Dubai World Cup 2023: Japanese Challenger Ushba Tesoro Wins Blockbuster $12 Million At Meydan

Many expected the retiring Frankie Dettori to be the highlight of the evening, but Japanese champion jockey Yuga Kawada stole the show by riding Ushba Tesoro to victory in the 27th running of the $12 million Dubai World Cup (G1).

It was a performance that the legendary Italian himself would surely have been very proud of as it continued Japan’s domination of the big race meeting at Meydan.

James Doyle must have had fleeting thoughts of finally winning the Dubai championship as Algeria led heading into the final, but as soon as he switched gears on the wide outside of the 15-person field, it was clear that Ushba Tesoro would deprive him of that honour.

Ushba Tesoro and Kawada reined in Algiers to cross the finish line two and three-quarters lengths clear, with 2021 Saudi Cup victor Emblem Road a short head back in third as the Meydan crowd went wild and roared to their hearts’ content.

T O Keynes ensured that it will be a memorable World Cup for the horse-loving Japanese fans when running on for the fourth position.

Country Grammer and Dettori would finish in seventh place after failing to reproduce the magic that saw him win the great race 12 months ago.

Ushba Tesoro was only the second Japanese-trained horse to win the Dubai World Cup following Victoire Pisa in 2011 and the 37-year-old Kawada said he was proud to have delivered on the biggest stage.

“He jumped quite well but the majority of the other Japanese runners ran toward the middle of the pack,” said Kawada who sealed his first Japanese title in 2022 having finished second to Christophe Lemaire from 2019 to 2021.

“I just tried to focus on maintaining the horse’s rhythm and just to keep his rhythm from the middle of the pack.

“It was his first time running overseas and there were queries on whether he’d travel well because it was his first time on the surface.

“He was training quite well over here this week and I knew the horse was in good condition, so it was just a matter of the horse keeping his head in the race and he did that very well today,” added Kawada.
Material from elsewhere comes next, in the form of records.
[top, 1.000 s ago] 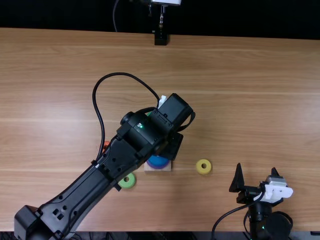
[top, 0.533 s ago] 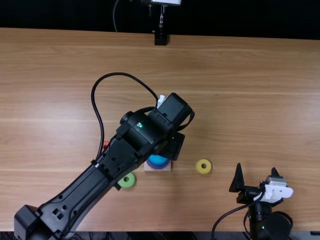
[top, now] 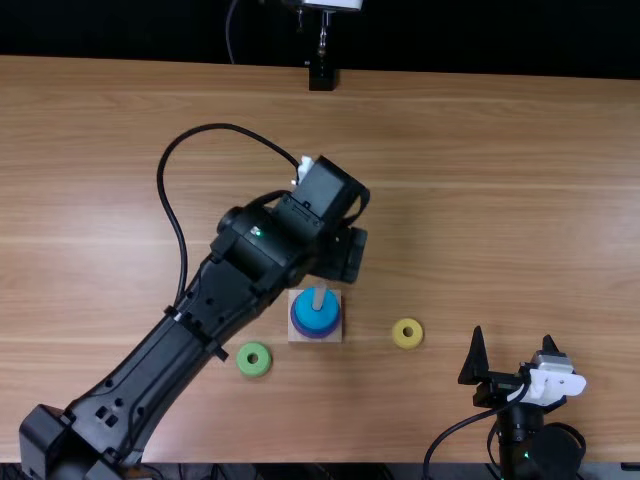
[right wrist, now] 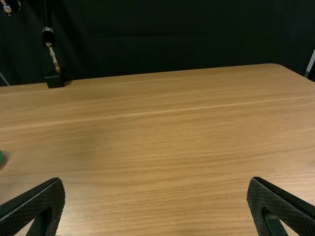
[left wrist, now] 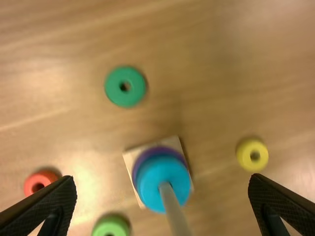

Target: Build the Hanoi tower: stack the rings onto the peg from bottom to top in this color order: purple, dark blue, light blue, dark green, light green, yellow, orange.

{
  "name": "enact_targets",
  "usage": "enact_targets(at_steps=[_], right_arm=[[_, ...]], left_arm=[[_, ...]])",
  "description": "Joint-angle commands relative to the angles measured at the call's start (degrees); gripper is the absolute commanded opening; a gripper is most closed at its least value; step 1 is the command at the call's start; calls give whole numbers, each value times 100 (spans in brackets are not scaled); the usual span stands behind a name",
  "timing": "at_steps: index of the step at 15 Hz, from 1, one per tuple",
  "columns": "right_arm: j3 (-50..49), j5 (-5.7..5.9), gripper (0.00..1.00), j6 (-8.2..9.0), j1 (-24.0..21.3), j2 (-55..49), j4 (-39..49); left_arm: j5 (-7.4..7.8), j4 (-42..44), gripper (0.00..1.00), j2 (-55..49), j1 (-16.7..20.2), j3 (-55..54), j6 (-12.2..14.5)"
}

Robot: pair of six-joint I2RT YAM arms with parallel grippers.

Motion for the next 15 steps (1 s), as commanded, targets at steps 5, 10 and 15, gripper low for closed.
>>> enact_targets(at_steps=[5,10,15], right_arm=[[-287,76,100,21,-6,-40,-348],[-287,76,100,21,-6,-40,-348],[-287,76,100,21,-6,-40,-348]], left_arm=[[-392,581,100,1128,691,183,1782],[-149,918,100,2068,840,368,2847],[-12,1034,100,2675,814,825,2836]])
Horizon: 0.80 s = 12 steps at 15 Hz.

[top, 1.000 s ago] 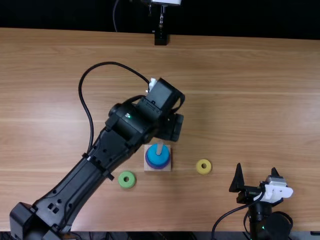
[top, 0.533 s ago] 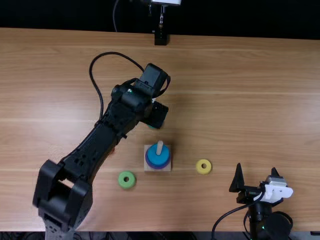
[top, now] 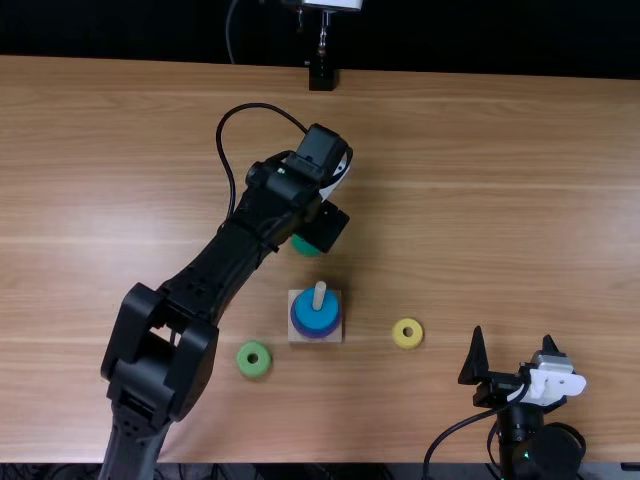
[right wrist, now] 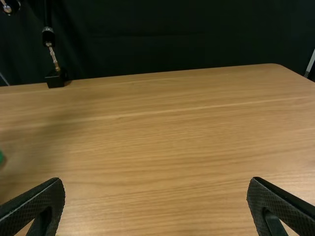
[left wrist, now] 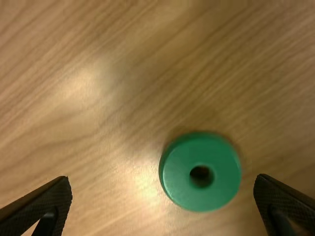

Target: Build the Hanoi tower: stack the rings onto the peg from bottom to top in this color order: purple, dark blue, light blue, dark green, light green, yellow, orange.

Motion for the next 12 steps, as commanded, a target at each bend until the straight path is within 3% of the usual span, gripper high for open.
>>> enact_targets(at_steps=[1,12], right_arm=[[-285,78,100,19,-6,-40,-348],[-285,78,100,19,-6,-40,-348]], left_arm=[[79,3,100,273,29,235,100],[90,-39,100,721,-173,270,58]])
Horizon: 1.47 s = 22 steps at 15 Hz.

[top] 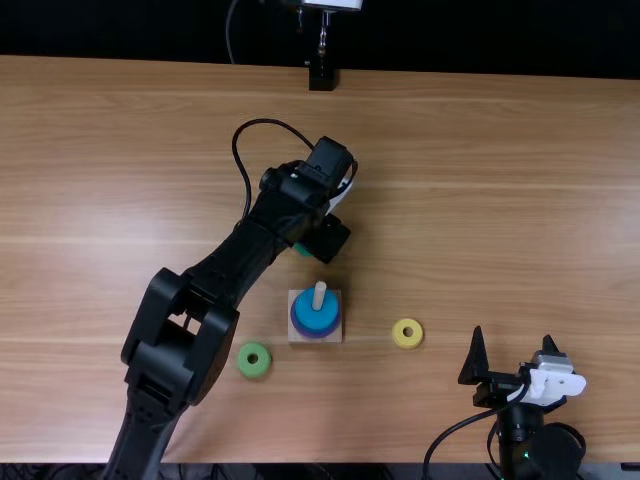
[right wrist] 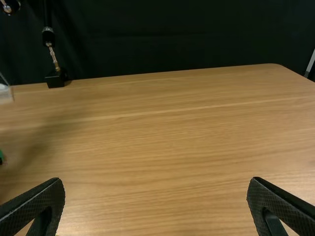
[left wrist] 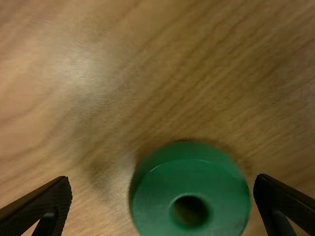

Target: Build the Hanoi tower: stack the rings onto the peg from bottom to top in this color order: purple, dark blue, light blue, dark green, light green, yellow, orange.

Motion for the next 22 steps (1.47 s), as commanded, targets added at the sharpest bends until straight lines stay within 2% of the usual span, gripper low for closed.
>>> enact_targets(at_steps=[1,4,5,6,7,8,12,14,16,22], right_arm=[[-287,76,100,23,-6,-40,-348],[-287,76,100,23,-6,-40,-348],[-287,76,100,23,-6,-40,-348],[-287,76,100,23,-6,-40,-348],[-287,76,100,23,-6,-40,-348],[-287,76,100,23,-6,-40,-348],[-287,76,100,23,-6,-40,-348],[-287,76,100,23,-6,-40,-348],[-287,76,100,23,-6,-40,-348],[-287,76,100,23,-6,-40,-348]], left_arm=[[7,-12,100,131,-83,183,51],[7,-23,100,131,-119,174,51],[7,40,82,131,-127,174,51],[7,30,44,131,-145,174,51],[7,9,21,131,-154,156,51],[7,9,13,131,-154,147,51],[7,-33,10,122,-145,103,41],[7,-33,0,122,-136,103,41],[7,-55,0,78,-136,121,19],[-14,-603,0,-449,-136,648,-455]])
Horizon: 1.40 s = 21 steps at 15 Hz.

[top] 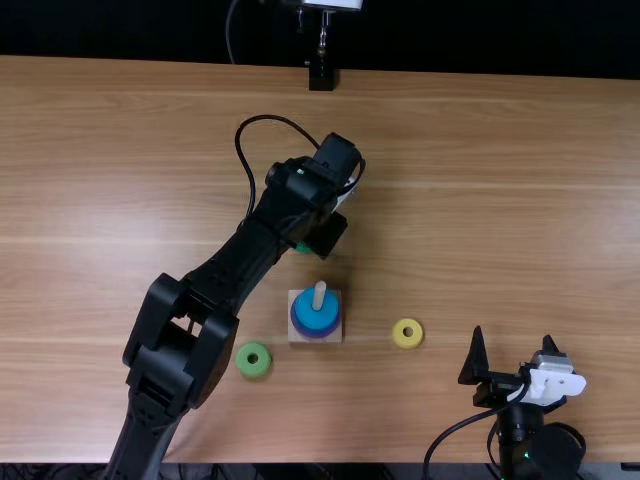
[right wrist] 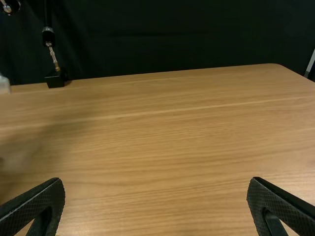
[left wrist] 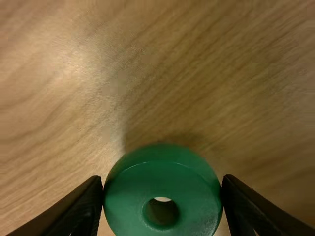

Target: Build the Hanoi tower: stack the rings onto the peg from bottom to top in this color order: purple, dark blue, light blue, dark green, light green, yellow, orange.

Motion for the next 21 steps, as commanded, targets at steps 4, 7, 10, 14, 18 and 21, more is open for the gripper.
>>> enact_targets(at_steps=[4,7,10,14,18,21], right_arm=[[-285,74,100,21,-6,-40,-348],[-285,74,100,21,-6,-40,-348],[-285,74,100,21,-6,-40,-348],[-285,74,100,21,-6,-40,-348],[-285,74,100,21,-6,-40,-348],[-285,74,100,21,-6,-40,-348]], left_arm=[[-14,-485,0,-913,-44,301,-551],[-14,-580,0,-1317,-71,284,-826],[-25,-865,0,-1748,-106,275,-1174],[-25,-1276,0,-2319,-167,213,-1606],[-25,-1740,0,-2671,-396,117,-1912],[-77,-1814,0,-2934,-660,-182,-2144]])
“It’s a great feeling. Everything went as planned,” said trainer Noboru Takagi.

“Actually when he first got here he was actually quite nervous, but that was expected and as the days went by he gradually got used to his environment and ran a great race.

“This is by far the greatest honour of my career.”

Despite narrowly missing out on winning a dream first Dubai World Cup bid-race Godolphin pilot Doyle was his charismatic self and said: “Delighted with the way he (Algiers) has run. It was a first opportunity to run at this top level and he has acquitted himself magnificently.

“He travelled around like a superstar and it has been a lot from the top bend to the winning line, but his stamina just kind of drained at the end.”